----- Material provided

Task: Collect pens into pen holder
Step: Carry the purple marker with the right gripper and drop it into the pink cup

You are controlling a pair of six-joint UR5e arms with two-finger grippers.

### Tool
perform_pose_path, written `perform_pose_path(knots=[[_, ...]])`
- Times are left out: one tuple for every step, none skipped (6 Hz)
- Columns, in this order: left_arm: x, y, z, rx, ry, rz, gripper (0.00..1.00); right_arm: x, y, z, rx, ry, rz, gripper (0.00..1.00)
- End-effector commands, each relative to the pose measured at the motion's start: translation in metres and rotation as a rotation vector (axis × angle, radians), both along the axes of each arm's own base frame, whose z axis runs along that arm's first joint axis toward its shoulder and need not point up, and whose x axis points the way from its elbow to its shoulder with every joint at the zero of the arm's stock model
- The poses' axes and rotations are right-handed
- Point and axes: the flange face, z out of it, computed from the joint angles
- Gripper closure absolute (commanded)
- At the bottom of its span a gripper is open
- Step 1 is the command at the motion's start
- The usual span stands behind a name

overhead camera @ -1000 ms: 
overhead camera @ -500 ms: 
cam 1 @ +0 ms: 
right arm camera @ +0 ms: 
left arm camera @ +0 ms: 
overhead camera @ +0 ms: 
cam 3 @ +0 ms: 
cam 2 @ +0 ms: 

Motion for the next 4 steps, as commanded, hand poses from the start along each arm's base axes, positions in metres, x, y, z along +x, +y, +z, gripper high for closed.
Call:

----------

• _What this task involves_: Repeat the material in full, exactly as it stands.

• _Reply to the exercise_:
Task: Collect pens into pen holder
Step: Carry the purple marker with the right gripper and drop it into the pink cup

You are controlling a pair of six-joint UR5e arms with two-finger grippers.

### Tool
perform_pose_path, written `perform_pose_path(knots=[[_, ...]])`
- Times are left out: one tuple for every step, none skipped (6 Hz)
- Columns, in this order: left_arm: x, y, z, rx, ry, rz, gripper (0.00..1.00); right_arm: x, y, z, rx, ry, rz, gripper (0.00..1.00)
- End-effector commands, each relative to the pose measured at the motion's start: translation in metres and rotation as a rotation vector (axis × angle, radians), both along the axes of each arm's own base frame, whose z axis runs along that arm's first joint axis toward its shoulder and need not point up, and whose x axis points the way from its elbow to its shoulder with every joint at the zero of the arm's stock model
- The poses' axes and rotations are right-handed
- Point and axes: the flange face, z out of it, computed from the joint angles
- Gripper closure absolute (commanded)
- At the bottom of its span a gripper is open
- Step 1 is the command at the motion's start
- The usual span stands behind a name

overhead camera @ -1000 ms: 
overhead camera @ -500 ms: 
cam 1 @ +0 ms: 
right arm camera @ +0 ms: 
left arm camera @ +0 ms: 
overhead camera @ +0 ms: 
cam 3 @ +0 ms: 
cam 2 @ +0 ms: 

Motion for the next 4 steps, as commanded, hand poses from the start along each arm's base axes, positions in metres, x, y, z along +x, +y, +z, gripper high for closed.
Call:

For this exercise, the answer is now complete.